*Your task:* Write out each line of the material below once more, exactly as it appears.

*Data provided:*
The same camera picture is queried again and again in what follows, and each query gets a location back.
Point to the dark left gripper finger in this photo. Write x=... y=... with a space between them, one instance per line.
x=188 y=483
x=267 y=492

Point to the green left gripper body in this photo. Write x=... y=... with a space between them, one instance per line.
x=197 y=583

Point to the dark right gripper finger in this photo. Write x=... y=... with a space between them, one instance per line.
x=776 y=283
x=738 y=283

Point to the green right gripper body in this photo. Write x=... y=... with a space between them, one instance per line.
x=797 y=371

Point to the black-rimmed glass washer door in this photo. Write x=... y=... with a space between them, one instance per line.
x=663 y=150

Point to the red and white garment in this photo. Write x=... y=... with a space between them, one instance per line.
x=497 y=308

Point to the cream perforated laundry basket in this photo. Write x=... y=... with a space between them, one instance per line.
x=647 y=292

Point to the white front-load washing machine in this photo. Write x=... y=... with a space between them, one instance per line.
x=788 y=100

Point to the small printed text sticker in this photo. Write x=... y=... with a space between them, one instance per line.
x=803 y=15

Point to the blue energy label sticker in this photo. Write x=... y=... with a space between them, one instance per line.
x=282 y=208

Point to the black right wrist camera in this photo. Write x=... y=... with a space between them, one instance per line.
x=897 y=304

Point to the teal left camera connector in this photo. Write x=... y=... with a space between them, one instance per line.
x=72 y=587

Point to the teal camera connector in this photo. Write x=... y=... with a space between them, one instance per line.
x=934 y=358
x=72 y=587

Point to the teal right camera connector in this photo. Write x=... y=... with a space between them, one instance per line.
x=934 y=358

*Solution:*
The same camera picture is queried again and again in what follows, and each query gets a location back.
Point to the dark left gripper finger in this photo. Write x=... y=... with a space between them, one instance per line.
x=188 y=483
x=267 y=492

Point to the green left gripper body in this photo. Write x=... y=... with a space between them, one instance per line.
x=197 y=583

Point to the dark right gripper finger in this photo. Write x=... y=... with a space between them, one instance per line.
x=776 y=283
x=738 y=283

Point to the green right gripper body in this photo. Write x=... y=... with a space between them, one instance per line.
x=797 y=371

Point to the black-rimmed glass washer door in this photo. Write x=... y=... with a space between them, one instance per line.
x=663 y=150

Point to the red and white garment in this photo. Write x=... y=... with a space between them, one instance per line.
x=497 y=308

Point to the cream perforated laundry basket in this photo. Write x=... y=... with a space between them, one instance per line.
x=647 y=292

Point to the white front-load washing machine in this photo. Write x=... y=... with a space between them, one instance per line.
x=788 y=100

Point to the small printed text sticker in this photo. Write x=... y=... with a space between them, one instance per line.
x=803 y=15

Point to the blue energy label sticker in this photo. Write x=... y=... with a space between them, one instance per line.
x=282 y=208

Point to the black right wrist camera in this photo. Write x=... y=... with a space between them, one instance per line.
x=897 y=304

Point to the teal left camera connector in this photo. Write x=... y=... with a space between them, one instance per line.
x=72 y=587

Point to the teal camera connector in this photo. Write x=... y=... with a space between them, one instance per line.
x=934 y=358
x=72 y=587

Point to the teal right camera connector in this photo. Write x=... y=... with a space between them, one instance per line.
x=934 y=358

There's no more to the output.